Para o diretor de Policiamento e Fiscalização de Trânsito, Danilo Lino, o aumento não é casual e reflete um comportamento persistente, especialmente entre quem ocupa o banco traseiro. “A fiscalização tem mostrado que ainda existe a falsa sensação de que o risco é menor para quem está atrás, e isso não corresponde à realidade. O cinto é indispensável para todos dentro do veículo”, afirmou.
Previsto como infração grave no Código de Trânsito Brasileiro, o não uso do equipamento gera multa de R$ 195,23, cinco pontos na CNH e a retenção do veículo até que a irregularidade seja sanada.
“Não se trata apenas de penalidade financeira. A regra existe porque o impacto de uma colisão atinge todos os ocupantes, independentemente da posição no carro”, explicou Lino.

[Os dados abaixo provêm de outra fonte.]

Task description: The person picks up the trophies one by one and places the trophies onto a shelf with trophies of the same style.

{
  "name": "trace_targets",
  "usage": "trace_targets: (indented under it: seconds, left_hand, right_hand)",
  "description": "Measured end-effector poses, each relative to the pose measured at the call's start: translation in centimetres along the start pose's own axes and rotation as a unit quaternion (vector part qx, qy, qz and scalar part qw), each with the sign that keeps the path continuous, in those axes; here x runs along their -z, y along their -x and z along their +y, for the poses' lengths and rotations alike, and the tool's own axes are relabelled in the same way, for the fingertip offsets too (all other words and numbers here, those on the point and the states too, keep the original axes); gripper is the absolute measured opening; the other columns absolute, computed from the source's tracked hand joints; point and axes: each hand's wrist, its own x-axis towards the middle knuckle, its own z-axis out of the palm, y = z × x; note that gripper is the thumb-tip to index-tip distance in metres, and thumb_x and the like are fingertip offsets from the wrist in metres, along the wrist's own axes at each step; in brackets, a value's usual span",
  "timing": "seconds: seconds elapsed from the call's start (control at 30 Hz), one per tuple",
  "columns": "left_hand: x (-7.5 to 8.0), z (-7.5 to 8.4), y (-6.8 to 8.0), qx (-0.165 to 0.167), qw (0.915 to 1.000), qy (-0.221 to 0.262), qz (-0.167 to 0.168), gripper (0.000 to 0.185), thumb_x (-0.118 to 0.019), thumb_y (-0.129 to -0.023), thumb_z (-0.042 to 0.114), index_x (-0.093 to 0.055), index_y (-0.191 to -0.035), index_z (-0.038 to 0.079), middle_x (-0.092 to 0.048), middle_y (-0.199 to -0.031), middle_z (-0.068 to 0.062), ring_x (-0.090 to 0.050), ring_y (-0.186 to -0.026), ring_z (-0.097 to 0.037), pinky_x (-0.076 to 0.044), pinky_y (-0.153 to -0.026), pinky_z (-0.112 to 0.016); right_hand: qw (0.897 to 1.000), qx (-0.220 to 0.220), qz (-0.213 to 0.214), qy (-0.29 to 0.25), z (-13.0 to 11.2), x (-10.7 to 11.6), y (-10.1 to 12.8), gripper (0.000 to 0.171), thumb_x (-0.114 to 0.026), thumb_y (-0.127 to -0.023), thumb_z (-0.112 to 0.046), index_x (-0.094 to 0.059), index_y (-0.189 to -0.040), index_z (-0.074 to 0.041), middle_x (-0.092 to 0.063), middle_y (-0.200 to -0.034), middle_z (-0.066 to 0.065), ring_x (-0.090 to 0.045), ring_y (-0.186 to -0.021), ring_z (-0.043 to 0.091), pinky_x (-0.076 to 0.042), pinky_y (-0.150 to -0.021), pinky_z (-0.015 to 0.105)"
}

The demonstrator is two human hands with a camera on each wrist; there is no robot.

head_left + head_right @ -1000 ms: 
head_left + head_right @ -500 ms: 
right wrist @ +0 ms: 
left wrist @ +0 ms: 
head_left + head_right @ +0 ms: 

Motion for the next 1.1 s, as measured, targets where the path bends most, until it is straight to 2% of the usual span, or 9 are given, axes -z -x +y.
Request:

Na prática, o hábito ainda depende de consciência individual. O corretor de imóveis Sidney Saldanha, de 56 anos, afirma que o uso do cinto é uma decisão que antecede qualquer deslocamento. “É a primeira atitude antes de sair. O cinto limita o movimento do corpo e reduz a exposição em uma situação de impacto”, disse.
O Detran-DF destaca que continuará atuando para reduzir esse tipo de infração, combinando fiscalização e orientação. “Seguiremos reforçando que o cinto não é opcional. É um elemento essencial de proteção e precisa ser utilizado por todos, em qualquer trajeto”, concluiu o diretor.